Winnick also serves on the National Advisory Board to Chase Manhattan Bank.
According to Christensen, Winnick will also be pursuing other investment opportunities.
“2002 was not a good year for a lot of people in many industries,” said Christensen. “There have been a lot of Chairmans who have not staid the course, but Gary feels that as the creator of Global Crossing he was there to see it through to the end of the reorganization so that it would go forward in a new format.

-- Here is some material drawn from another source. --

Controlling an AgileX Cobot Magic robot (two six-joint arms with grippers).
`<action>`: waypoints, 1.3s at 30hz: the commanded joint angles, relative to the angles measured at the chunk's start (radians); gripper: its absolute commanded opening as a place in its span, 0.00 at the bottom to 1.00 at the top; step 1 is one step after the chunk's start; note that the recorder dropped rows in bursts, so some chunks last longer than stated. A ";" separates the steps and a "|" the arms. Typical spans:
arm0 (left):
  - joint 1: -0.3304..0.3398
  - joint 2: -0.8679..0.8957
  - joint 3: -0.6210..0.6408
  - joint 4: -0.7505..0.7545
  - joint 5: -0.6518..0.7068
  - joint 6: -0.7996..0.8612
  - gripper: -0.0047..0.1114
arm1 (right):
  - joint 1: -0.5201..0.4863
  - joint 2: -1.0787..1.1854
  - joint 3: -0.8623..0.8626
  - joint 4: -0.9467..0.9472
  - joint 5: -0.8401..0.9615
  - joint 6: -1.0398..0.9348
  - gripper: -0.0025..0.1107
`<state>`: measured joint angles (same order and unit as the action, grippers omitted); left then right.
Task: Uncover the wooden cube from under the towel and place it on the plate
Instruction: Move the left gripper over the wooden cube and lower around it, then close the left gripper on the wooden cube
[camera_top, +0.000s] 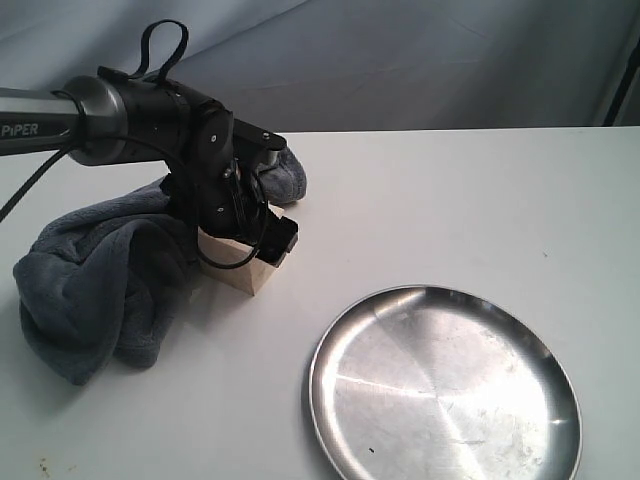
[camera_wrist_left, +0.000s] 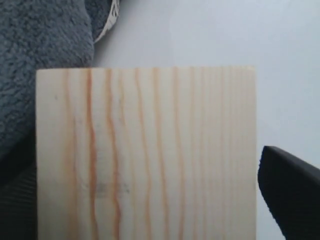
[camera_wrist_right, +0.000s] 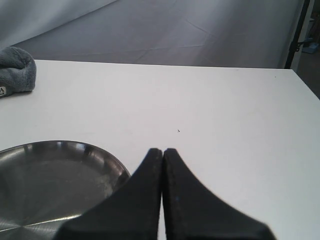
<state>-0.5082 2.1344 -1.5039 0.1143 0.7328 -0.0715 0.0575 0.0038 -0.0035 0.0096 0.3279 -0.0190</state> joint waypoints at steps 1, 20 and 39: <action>-0.002 0.005 -0.002 0.000 -0.004 -0.007 0.94 | 0.003 -0.004 0.004 0.000 -0.010 0.001 0.02; -0.002 0.068 -0.002 0.000 -0.003 -0.007 0.94 | 0.003 -0.004 0.004 0.000 -0.010 0.001 0.02; -0.002 0.063 -0.002 0.000 -0.019 -0.030 0.20 | 0.003 -0.004 0.004 0.000 -0.010 0.001 0.02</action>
<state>-0.5064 2.1987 -1.5039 0.1163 0.7269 -0.0941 0.0575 0.0038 -0.0035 0.0096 0.3279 -0.0190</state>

He thought that the end of the year was a good time to step down.”
In a parting gesture to those employees who suffered financial losses in their 401k investments under his reign as Global’s chairman, Winnick completed a pledge made in October to arrange a $25 million escrow account at Union Bank of California.
Winnick’s pledge, while seemingly generous at the time it was proposed, raised the ire of many former employees who claimed to have lost significantly more money than the fund would compensate.
The total loss to shareholders was said to be in the billions, along with the loss of tens of thousands of jobs.
“I think he needs to add a zero to it,” said Lynn Sarko, a lawyer representing Global Crossing employees, as quoted by Reuters.
Sarko claims that the amount of Winnick’s pledge accounts for less than one-tenth of the losses Global Crossing employees suffered.
But according to Winnick’s attorney, the account was arranged to replace the exact amount that each employee lost in their 401k’s from the company’s inception to the date Global acquired a company called Frontier in 1999.
“The mechanics still need to be worked out,” said Christensen, but the pledge has been completed and will be paid out over the next few months.
In a letter to Global’s board of directors, Winnick stated: “Much has happened during this past very challenging year…The collapse of the telecommunications industry, however, has taken a terrible toll on employees and investors alike, with an unprecedented loss of billions in investments and tens of thousands of jobs. I deeply regret that so many good people involved with Global Crossing also suffered significant financial loss.”
Now in its second incarnation and under the leadership of CEO John Legere, Global Crossing has moved its headquarters to El Segundo, Calif. and is close to completing its court-ordered bankruptcy reorganization. The company continues to operate telco networks in 200 cities.
After filing for Chapter 11 bankruptcy in January 2002, the sixth largest bankruptcy in U.S. history, the company received a $250 million cash bailout from Hutchison Telecommunications Limited and Singapore Technologies Telemedia Pte. Ltd. in exchange for a 61.5 percent ownership stake in a post-bankruptcy Global Crossing.
According to reports, Global Crossing secured 1,663 new and renewed customer contracts between January 2002 and October, adding an estimated $783 million in revenue to the company coffers.
Global’s ability to maintain its business stature within the telco industry despite its financial woes has led many analysts to believe that once the company emerges from bankruptcy reorganization, it will have no trouble regaining its market share.